What is being asked: Return the run of lines below that opens with the line containing "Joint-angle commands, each" and closes with the line containing "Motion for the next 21", keeping each one exact.

START Materials provided

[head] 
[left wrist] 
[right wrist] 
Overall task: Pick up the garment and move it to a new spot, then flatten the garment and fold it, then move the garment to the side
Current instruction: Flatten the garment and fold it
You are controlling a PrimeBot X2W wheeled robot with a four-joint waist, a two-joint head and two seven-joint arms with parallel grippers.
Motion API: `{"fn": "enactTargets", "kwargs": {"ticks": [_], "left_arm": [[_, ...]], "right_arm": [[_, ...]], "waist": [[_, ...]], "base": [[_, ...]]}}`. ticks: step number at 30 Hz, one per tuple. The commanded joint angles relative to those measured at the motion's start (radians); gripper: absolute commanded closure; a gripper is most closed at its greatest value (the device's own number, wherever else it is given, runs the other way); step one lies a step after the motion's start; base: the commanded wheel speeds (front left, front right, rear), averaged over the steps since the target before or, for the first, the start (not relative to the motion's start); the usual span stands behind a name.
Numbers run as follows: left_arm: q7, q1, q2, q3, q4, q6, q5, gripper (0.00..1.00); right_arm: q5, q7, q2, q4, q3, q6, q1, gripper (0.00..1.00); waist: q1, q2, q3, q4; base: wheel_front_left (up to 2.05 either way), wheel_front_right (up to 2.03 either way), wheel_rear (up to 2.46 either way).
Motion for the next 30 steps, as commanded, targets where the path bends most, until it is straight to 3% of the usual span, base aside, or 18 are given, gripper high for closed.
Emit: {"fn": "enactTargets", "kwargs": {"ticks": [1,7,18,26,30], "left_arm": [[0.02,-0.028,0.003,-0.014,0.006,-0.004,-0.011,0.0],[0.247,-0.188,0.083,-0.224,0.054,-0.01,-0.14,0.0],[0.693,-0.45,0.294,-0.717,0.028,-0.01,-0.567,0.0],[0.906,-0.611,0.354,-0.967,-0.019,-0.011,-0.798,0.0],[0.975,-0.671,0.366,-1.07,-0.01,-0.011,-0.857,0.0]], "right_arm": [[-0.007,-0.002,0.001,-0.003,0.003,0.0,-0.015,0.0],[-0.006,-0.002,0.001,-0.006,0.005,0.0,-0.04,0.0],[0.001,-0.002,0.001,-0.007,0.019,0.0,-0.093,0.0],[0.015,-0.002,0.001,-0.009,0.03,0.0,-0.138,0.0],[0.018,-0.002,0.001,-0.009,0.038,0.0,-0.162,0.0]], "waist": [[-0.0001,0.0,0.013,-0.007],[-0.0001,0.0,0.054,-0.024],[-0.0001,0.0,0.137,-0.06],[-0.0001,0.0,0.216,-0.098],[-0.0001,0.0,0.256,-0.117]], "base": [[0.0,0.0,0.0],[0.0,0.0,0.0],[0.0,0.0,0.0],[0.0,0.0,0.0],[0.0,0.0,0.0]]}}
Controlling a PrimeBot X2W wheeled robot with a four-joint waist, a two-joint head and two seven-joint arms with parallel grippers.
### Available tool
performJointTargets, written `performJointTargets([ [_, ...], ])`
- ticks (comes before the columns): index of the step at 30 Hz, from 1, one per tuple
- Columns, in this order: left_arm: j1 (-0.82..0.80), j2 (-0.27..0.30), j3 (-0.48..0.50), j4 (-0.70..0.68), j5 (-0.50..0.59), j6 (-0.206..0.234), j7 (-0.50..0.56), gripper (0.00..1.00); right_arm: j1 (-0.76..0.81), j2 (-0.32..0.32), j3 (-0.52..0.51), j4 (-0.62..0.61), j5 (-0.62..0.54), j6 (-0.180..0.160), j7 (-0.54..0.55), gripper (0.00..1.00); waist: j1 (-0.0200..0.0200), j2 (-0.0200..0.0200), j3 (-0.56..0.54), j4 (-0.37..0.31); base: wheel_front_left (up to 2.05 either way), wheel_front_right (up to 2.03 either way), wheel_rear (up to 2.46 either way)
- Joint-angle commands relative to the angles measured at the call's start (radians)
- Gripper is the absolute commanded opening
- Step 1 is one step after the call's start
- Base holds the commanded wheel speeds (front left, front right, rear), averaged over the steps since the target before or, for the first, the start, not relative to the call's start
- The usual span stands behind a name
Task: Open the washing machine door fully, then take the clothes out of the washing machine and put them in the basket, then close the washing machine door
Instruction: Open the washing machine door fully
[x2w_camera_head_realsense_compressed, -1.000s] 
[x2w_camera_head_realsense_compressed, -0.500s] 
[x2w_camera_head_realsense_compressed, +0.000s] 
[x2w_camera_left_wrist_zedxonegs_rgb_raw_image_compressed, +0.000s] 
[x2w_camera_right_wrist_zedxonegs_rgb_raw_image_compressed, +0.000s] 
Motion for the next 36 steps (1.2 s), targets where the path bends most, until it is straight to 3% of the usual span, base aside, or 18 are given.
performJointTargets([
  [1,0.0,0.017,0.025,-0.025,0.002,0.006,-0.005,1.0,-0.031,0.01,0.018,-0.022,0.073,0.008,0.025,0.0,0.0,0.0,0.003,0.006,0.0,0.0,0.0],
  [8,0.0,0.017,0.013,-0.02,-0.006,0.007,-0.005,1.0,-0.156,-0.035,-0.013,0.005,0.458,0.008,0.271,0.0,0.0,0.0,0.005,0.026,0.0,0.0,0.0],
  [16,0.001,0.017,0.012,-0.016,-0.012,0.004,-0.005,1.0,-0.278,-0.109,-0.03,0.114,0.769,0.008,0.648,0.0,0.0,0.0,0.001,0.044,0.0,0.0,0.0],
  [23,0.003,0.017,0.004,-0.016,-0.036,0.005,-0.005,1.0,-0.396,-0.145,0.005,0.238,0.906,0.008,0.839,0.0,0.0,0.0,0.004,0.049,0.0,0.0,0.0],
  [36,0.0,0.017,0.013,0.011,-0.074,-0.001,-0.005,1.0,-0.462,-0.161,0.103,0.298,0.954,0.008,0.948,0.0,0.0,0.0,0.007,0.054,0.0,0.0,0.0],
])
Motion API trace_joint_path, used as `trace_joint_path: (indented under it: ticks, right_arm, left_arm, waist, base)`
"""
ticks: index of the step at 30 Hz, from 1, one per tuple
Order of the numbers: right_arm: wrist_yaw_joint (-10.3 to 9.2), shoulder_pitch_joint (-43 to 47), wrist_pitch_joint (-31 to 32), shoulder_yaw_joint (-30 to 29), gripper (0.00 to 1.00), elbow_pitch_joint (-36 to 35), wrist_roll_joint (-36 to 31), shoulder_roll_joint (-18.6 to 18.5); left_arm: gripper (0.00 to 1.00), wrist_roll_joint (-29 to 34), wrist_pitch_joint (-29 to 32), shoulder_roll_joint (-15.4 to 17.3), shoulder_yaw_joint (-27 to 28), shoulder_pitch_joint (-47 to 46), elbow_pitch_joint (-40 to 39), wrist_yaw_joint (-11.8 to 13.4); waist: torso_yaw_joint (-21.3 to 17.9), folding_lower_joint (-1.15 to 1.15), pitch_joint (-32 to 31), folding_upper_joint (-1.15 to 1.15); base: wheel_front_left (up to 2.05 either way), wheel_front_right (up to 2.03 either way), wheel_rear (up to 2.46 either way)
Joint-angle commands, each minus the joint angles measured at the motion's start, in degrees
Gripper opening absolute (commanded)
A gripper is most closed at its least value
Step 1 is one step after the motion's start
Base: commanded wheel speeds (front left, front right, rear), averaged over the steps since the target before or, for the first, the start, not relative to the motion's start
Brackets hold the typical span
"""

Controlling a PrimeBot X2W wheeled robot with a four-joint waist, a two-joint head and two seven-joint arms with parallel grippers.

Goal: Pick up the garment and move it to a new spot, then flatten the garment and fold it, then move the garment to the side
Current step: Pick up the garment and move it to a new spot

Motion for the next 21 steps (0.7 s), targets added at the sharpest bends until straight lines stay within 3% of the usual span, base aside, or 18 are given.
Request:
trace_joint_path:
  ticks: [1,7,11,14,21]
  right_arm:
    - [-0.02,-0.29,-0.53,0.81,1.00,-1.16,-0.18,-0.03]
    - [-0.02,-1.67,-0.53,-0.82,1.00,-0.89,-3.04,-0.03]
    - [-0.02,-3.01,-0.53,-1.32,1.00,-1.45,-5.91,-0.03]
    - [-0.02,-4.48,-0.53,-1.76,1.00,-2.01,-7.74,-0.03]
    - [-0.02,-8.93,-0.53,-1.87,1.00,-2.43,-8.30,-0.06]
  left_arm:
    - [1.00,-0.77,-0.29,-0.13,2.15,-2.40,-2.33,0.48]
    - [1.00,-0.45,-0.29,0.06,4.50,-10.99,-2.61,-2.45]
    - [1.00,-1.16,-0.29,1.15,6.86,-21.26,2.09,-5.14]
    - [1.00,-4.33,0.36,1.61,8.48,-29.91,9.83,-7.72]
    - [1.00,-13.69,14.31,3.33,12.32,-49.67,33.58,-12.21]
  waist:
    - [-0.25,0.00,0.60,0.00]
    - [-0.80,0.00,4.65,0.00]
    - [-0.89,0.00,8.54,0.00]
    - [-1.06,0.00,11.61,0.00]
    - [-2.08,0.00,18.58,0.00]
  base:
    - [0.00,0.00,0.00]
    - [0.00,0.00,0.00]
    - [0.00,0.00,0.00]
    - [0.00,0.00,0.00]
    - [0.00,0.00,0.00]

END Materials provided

Task result:
Joint-angle commands, each minus the joint angles measured at the motion's start, in degrees
Gripper opening absolute (commanded)
A gripper is most closed at its least value
Step 1 is one step after the motion's start
Base: commanded wheel speeds (front left, front right, rear), averaged over the steps since the target before or, for the first, the start, not relative to the motion's start
Brackets hold the typical span
"""

Controlling a PrimeBot X2W wheeled robot with a four-joint waist, a two-joint head and two seven-joint arms with parallel grippers.

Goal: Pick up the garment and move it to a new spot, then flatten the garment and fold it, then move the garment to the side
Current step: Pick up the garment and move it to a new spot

Motion for the next 21 steps (0.7 s), targets added at the sharpest bends until straight lines stay within 3% of the usual span, base aside, or 18 are given.

The answer given is complete as it stands.